*Exercise directions:* Looking at the listing below, give the number of lines in which the string "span" appears, and add nothing else.

*Information shown:*
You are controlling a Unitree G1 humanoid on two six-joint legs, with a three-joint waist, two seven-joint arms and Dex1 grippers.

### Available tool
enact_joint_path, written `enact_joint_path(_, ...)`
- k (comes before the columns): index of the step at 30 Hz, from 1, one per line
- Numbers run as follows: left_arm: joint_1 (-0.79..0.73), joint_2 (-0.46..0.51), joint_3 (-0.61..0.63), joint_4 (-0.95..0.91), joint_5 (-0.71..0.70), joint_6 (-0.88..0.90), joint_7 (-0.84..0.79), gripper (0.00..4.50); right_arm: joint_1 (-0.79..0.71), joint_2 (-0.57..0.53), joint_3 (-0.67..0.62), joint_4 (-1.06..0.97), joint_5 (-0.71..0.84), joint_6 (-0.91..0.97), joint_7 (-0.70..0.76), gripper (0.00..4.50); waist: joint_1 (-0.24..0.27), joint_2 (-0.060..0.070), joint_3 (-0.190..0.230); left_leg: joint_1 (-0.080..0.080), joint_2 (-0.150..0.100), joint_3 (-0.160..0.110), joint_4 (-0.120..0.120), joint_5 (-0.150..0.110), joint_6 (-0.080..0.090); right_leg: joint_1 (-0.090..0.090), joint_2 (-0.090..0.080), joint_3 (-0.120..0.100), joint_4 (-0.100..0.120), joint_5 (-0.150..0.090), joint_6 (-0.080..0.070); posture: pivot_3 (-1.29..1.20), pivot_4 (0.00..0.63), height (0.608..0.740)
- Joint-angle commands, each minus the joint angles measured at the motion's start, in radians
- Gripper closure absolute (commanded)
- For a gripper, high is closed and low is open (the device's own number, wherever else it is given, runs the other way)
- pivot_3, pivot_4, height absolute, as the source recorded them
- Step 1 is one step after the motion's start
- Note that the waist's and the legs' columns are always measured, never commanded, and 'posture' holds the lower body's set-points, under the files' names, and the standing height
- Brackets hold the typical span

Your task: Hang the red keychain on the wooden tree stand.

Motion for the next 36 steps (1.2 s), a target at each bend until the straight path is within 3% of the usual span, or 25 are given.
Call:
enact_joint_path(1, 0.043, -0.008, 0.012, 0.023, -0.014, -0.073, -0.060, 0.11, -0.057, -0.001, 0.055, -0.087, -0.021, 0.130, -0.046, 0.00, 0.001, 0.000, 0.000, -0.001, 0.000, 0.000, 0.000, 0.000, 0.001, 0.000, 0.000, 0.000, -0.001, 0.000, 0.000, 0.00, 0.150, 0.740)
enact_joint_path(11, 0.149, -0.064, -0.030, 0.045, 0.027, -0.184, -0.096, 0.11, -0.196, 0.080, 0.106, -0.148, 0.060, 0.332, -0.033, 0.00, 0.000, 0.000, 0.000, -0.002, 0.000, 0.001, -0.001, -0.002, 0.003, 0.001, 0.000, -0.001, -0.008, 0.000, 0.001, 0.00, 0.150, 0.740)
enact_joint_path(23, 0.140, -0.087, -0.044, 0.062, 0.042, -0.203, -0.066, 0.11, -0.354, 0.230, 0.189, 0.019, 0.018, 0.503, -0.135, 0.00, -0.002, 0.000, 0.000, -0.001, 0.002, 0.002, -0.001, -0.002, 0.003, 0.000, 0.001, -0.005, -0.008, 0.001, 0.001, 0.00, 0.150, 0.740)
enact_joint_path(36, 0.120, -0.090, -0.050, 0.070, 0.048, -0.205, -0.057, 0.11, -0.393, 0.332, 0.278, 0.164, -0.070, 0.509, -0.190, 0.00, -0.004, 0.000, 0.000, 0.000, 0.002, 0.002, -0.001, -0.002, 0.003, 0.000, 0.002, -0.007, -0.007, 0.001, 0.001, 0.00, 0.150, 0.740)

*Written response:* 2